WHAT YOU NEED TO DO ▸ After finding the line that contains "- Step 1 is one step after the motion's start" in the material below, print that line and all subsequent lines exactly, up to and including the last.

STORED DATA ▸
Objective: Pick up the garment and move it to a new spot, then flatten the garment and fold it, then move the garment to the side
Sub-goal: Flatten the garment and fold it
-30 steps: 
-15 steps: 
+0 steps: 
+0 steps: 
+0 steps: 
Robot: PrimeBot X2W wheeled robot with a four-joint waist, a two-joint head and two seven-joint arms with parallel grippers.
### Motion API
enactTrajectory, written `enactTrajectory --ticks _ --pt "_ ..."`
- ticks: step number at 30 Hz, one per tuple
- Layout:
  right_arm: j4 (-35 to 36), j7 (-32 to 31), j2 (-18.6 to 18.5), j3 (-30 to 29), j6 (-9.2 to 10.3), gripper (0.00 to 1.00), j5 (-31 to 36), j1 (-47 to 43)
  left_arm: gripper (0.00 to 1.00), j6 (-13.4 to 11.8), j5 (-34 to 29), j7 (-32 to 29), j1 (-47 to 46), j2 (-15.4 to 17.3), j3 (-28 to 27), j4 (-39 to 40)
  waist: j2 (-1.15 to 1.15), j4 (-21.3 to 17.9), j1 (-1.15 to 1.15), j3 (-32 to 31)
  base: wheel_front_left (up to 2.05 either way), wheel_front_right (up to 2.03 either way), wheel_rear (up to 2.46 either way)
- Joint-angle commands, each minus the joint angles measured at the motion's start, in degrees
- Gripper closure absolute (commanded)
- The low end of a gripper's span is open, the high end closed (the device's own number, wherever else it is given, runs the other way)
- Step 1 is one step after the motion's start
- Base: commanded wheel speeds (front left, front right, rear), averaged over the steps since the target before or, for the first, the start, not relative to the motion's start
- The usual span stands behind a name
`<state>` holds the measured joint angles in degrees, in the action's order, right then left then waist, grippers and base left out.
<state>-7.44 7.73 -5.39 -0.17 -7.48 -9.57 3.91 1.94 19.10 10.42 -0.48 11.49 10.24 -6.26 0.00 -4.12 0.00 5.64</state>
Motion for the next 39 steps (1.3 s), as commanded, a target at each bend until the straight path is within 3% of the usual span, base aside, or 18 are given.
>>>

WRITTEN RESPONSE ▸
- Step 1 is one step after the motion's start
- Base: commanded wheel speeds (front left, front right, rear), averaged over the steps since the target before or, for the first, the start, not relative to the motion's start
- The usual span stands behind a name
`<state>` holds the measured joint angles in degrees, in the action's order, right then left then waist, grippers and base left out.
<state>-7.44 7.73 -5.39 -0.17 -7.48 -9.57 3.91 1.94 19.10 10.42 -0.48 11.49 10.24 -6.26 0.00 -4.12 0.00 5.64</state>
Motion for the next 39 steps (1.3 s), as commanded, a target at each bend until the straight path is within 3% of the usual span, base aside, or 18 are given.
>>>

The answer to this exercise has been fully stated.